I believe they are! We have never eaten ours though. Well, unless you count the one time when me and my brother when younger and dared each other to take a bite.....man are those things sour!!! Never have I tasted something so bitter, chalky, and sour! 😆 Maybe ours aren't the elidable kind..I know you have to add tons of sugar when baking with them though...


Cedarwinds Farm said:


> I love that bright blue sky! Ollie is so handsome, and your goats do look happy, soaking up the sun.


I agree, the sky was so pretty today! Thank you!😊


ksalvagno said:


> They all look very happy!


Thanks, @ksalvagno! 😄


----------



## Chanceosunshine (Nov 29, 2021)

Dandy Hill Farm said:


> Thanks! They really did enjoy today.😊
> 
> Thank you! Tater is quite the flashy boy.😄
> 
> ...



Dandy Hill, this is totally off the subject, but how did you reply to everyone in one message like this???


----------



## Hounddog23 (Jan 13, 2021)

Beautiful pics. Love your critters theyre all so cute


----------



## Goatastic43 (Jun 11, 2021)

Gorgeous property and photos! Tilly’s lil face is so cute! 

Wait….you can have nice nails and own goats at the same time?!?! Mine always get something stuck under them when they are long….


----------



## toth boer goats (Jul 20, 2008)

Beautiful pics, thanks for sharing.


----------



## Dandy Hill Farm (Aug 5, 2021)

Chanceosunshine said:


> Dandy Hill, this is totally off the subject, but how did you reply to everyone in one message like this???

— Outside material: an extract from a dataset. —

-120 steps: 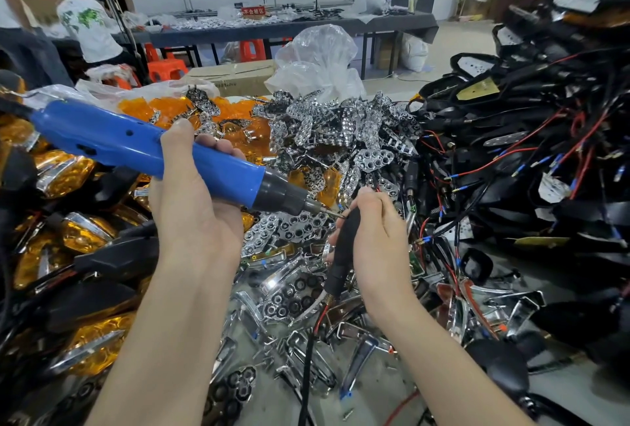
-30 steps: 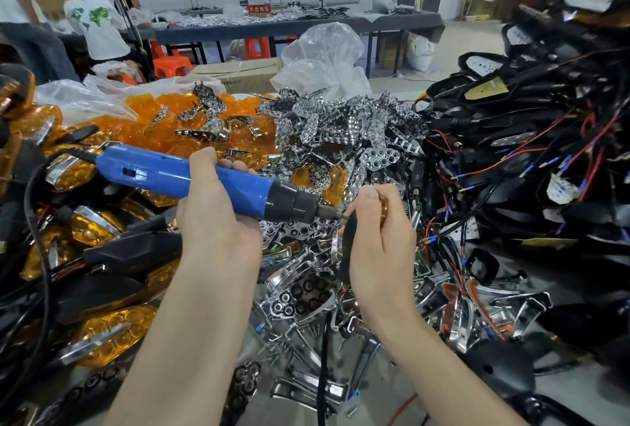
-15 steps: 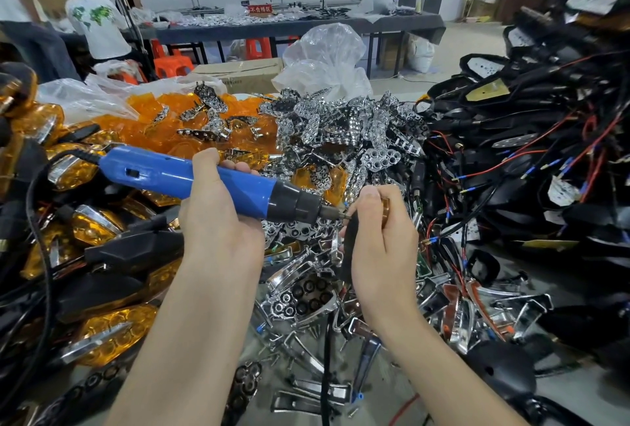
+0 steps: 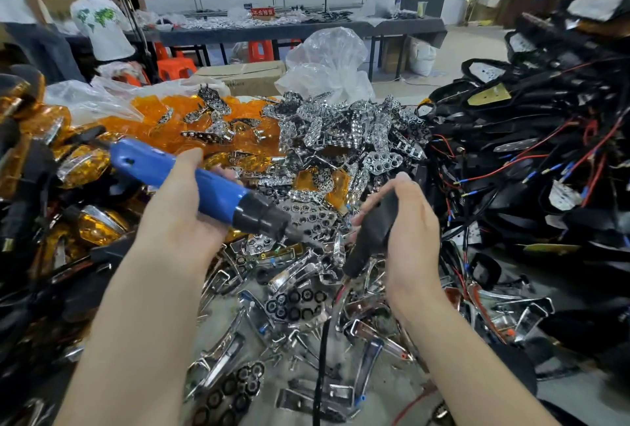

I'm not the best at explaining things lol....but here it goes...

I quoted everyone's post, inserted all of them, then typed out what I wanted to say to everyone under their quoted message....make sense?


Hounddog23 said:


> Beautiful pics. Love your critters theyre all so cute


Thanks! 🥰 


Goatastic43 said:


> Gorgeous property and photos! Tilly’s lil face is so cute!
> 
> Wait….you can have nice nails and own goats at the same time?!?! Mine always get something stuck under them when they are long….


Thank you! 😊

Yup! 😜 That's what pretty much everyone says after the compliment my nails..."But don't you have goats and chickens, live in the country, and do outside chores all the time, etc.??" "I sure do!" is what I reply. 🤣 


toth boer goats said:


> Beautiful pics, thanks for sharing.


Thanks, Toth! 😄 No problem!

@Chanceosunshine, here's a screenshot of what it looks like while I'm responding to multiple quotes....I changed my text color to red so it would be easier to see.


----------



## Chanceosunshine (Nov 29, 2021)

Ok, I think I get it. I'll have to try it out in the future. Hopefully I don't break the internet! Thank you!


----------



## MadHouse (Oct 3, 2019)

Do your goats get to eat your crab apples? Our loooove crab apples. We pick lots of them and dry them for the winter too.


----------



## Dandy Hill Farm (Aug 5, 2021)

MadHouse said:


> Do your goats get to eat your crab apples? Our loooove crab apples. We pick lots of them and dry them for the winter too.


They sure do!! They go CRAZY over them too!! Good idea! I never thought about drying the crab apples so they can enjoy them in the winter as well. How do you dry yours?


----------